This is a document that defines some of the basic data structures, files and terminology used in the Soar kernel code. It is very incomplete but a good starting point for understanding the kernel.

"But where can I start?"

In a nutshell:
The Soar Kernel is a very object-oriented, structured set of code. If you don't understand the basic Soar execution cycle and its phases, the source code won't help you. You should start by reading the introductory material in the Soar Tutorials that are bundled with the releases (in the Documents directory).
Then read the first four chapters of the Soar Manual, "Introduction" thru "Learning"
Basic code execution

Data Structures

All of the structures are well-commented in the header files. In earlier versions of Soar (up thru 8.3.5), the single header file "soarkernel.h" defined all the common structures used throughout the code. I still find it the easiest place to search for information eventhough it's a very large file as code goes. In 8.6. and later, the header file was separated by function into many smaller files which can be found in "Core/SoarKernel/include"

The agent_struct defined in agent.h includes all the system parameters, counters, variables, and pointers to all the other structures used by an agent (wmes, productions, hash tables, memory_pools, formats, etc etc). It's a BIG structure, tough to read, and includes a lot of detailed comments. But if it isn't defined or allocated here, the agent doesn't know about it.

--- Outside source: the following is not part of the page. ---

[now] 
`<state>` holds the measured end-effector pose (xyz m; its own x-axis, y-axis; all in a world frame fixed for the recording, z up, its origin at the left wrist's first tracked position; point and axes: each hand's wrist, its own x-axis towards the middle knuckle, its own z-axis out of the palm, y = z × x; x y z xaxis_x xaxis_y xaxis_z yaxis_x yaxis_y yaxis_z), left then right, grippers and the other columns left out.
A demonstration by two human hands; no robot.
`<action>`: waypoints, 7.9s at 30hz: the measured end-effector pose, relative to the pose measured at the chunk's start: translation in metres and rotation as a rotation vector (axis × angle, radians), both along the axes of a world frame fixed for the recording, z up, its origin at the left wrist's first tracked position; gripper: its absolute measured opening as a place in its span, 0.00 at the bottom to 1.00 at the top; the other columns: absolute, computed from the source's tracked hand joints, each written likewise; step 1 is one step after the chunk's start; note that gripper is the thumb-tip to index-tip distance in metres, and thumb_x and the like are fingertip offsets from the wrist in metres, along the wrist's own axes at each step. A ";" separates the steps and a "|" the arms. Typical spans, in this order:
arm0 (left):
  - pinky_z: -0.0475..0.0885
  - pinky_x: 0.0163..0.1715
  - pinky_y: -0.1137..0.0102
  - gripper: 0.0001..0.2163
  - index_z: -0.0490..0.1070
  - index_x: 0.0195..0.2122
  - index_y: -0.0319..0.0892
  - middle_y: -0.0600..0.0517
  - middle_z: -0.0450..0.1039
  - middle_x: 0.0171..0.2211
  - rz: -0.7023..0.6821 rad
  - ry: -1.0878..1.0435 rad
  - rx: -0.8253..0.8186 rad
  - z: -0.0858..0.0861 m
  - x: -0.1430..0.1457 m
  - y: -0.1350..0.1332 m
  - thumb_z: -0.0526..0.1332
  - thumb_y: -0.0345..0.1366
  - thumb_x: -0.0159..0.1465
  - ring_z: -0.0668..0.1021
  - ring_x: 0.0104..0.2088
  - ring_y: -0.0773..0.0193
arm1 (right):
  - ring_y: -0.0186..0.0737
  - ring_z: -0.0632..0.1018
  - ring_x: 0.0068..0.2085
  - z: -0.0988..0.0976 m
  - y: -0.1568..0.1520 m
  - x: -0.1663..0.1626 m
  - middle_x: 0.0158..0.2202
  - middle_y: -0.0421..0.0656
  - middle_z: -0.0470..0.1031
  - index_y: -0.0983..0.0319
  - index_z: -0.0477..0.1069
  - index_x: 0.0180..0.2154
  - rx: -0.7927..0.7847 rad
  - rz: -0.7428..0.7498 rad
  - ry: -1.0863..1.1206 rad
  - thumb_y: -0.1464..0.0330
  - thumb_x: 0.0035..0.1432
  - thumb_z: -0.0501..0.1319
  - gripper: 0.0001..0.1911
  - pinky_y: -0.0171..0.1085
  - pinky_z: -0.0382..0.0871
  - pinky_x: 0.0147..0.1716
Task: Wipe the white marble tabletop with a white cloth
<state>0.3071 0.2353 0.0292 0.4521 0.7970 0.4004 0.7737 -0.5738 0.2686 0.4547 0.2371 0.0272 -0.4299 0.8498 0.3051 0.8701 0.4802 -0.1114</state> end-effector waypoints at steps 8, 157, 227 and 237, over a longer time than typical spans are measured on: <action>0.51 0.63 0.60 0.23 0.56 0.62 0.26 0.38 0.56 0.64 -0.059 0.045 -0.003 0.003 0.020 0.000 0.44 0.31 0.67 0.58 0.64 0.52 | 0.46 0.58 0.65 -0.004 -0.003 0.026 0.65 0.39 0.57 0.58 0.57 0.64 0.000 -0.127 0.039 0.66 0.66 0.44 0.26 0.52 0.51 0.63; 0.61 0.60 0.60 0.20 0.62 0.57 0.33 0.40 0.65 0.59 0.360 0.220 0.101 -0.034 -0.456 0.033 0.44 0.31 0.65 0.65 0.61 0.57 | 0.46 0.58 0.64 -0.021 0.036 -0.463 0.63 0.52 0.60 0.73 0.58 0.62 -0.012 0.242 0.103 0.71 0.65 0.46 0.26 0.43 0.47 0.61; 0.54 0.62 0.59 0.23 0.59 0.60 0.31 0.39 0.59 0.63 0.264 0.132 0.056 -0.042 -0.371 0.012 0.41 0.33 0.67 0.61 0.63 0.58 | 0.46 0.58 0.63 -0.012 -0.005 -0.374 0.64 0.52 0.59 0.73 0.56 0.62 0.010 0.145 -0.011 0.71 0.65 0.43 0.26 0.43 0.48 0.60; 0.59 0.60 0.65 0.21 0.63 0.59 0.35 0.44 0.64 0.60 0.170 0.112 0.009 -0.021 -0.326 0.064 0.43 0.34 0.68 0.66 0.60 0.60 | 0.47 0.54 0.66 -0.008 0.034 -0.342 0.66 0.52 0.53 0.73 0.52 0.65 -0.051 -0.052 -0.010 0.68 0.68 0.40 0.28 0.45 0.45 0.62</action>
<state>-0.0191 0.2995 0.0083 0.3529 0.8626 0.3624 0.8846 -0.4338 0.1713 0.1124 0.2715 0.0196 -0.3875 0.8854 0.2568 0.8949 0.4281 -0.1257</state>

Chances are you will never modify any structures in the rete, lexer, hash tables, or backtracing facilities, but you should know that they exist. If you do start to muck with these structures, you better know what you are doing. Changes here can greatly impact performance and even whether or not Soar will run properly. Several structures require their members to be defined in specific order and are commented appropriately.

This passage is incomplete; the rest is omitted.